WORK TO COMPLETE
In the records below, work out how many lines hold the word "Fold". Report the number alone.

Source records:
▽

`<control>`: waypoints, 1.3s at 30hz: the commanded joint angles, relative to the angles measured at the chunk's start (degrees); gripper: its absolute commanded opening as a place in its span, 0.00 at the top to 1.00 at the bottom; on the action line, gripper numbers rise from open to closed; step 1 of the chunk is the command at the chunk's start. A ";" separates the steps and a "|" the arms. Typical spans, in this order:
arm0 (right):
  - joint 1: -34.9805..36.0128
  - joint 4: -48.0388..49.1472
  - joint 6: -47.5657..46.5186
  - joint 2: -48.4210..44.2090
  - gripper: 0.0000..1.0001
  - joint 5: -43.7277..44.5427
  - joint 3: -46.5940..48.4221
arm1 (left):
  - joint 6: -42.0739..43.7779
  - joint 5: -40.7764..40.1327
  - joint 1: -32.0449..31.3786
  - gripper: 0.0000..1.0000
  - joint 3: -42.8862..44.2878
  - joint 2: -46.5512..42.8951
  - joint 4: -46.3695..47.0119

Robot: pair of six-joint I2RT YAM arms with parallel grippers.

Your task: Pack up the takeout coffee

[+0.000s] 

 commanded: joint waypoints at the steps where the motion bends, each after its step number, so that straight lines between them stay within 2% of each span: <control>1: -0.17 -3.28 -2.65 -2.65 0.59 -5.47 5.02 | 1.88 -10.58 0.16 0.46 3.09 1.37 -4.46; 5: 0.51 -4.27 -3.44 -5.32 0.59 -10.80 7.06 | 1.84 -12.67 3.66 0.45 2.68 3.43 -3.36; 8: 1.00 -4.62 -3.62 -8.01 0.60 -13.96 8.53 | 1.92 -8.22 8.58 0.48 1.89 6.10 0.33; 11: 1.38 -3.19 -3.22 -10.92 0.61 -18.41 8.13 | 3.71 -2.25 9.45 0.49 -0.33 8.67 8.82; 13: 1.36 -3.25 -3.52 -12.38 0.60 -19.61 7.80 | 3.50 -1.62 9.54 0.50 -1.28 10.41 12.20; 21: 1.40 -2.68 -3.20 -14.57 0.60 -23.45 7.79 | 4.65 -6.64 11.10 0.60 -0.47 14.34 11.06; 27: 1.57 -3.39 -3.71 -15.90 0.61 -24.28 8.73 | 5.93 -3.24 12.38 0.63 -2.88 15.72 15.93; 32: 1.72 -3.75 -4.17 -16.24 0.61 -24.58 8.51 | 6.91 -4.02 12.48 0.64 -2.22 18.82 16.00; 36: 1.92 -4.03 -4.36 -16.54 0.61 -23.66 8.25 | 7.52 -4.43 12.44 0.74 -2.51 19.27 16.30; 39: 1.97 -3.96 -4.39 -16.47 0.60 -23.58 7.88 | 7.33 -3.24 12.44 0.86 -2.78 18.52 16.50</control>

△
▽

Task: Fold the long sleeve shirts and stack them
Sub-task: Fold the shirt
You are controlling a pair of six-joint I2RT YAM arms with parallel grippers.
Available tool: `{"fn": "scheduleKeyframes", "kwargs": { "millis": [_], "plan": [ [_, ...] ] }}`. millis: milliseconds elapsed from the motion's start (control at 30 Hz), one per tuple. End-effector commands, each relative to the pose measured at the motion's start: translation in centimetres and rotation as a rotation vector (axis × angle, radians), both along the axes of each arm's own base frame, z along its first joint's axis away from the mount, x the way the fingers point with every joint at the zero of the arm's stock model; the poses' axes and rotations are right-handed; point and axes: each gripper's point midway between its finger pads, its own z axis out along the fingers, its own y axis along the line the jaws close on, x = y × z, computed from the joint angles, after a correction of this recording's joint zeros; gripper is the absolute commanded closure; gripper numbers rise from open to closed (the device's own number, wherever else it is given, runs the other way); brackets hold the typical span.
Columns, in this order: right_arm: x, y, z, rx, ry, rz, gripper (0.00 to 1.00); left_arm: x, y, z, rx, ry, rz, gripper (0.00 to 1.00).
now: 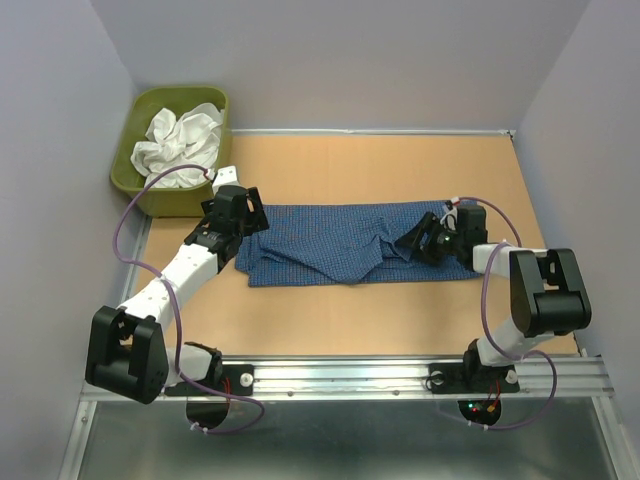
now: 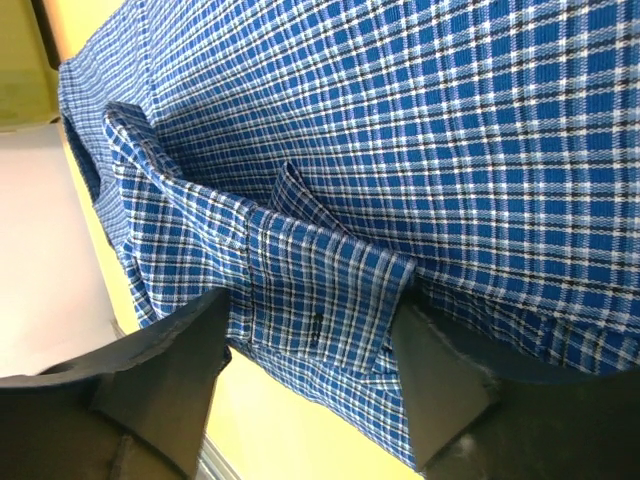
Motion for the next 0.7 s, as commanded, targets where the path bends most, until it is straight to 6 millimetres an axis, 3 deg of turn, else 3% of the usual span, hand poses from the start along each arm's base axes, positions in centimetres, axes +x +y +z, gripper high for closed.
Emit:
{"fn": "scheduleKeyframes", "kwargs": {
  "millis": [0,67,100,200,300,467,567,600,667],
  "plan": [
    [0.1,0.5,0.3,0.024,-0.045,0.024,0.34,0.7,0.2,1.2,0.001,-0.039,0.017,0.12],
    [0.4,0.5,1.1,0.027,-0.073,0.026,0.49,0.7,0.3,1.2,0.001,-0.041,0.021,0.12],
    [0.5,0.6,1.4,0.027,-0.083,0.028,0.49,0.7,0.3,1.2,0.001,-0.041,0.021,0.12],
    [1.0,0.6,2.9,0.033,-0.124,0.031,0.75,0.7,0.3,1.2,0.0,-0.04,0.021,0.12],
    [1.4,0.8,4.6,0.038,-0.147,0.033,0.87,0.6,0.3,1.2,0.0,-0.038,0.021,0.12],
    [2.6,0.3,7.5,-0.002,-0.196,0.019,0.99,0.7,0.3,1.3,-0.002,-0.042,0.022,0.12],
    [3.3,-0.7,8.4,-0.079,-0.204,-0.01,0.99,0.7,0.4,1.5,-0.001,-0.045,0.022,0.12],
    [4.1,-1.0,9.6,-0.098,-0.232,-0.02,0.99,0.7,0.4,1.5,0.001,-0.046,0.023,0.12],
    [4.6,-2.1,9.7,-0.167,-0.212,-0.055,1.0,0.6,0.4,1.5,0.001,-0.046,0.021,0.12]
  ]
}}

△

WRITTEN ANSWER
2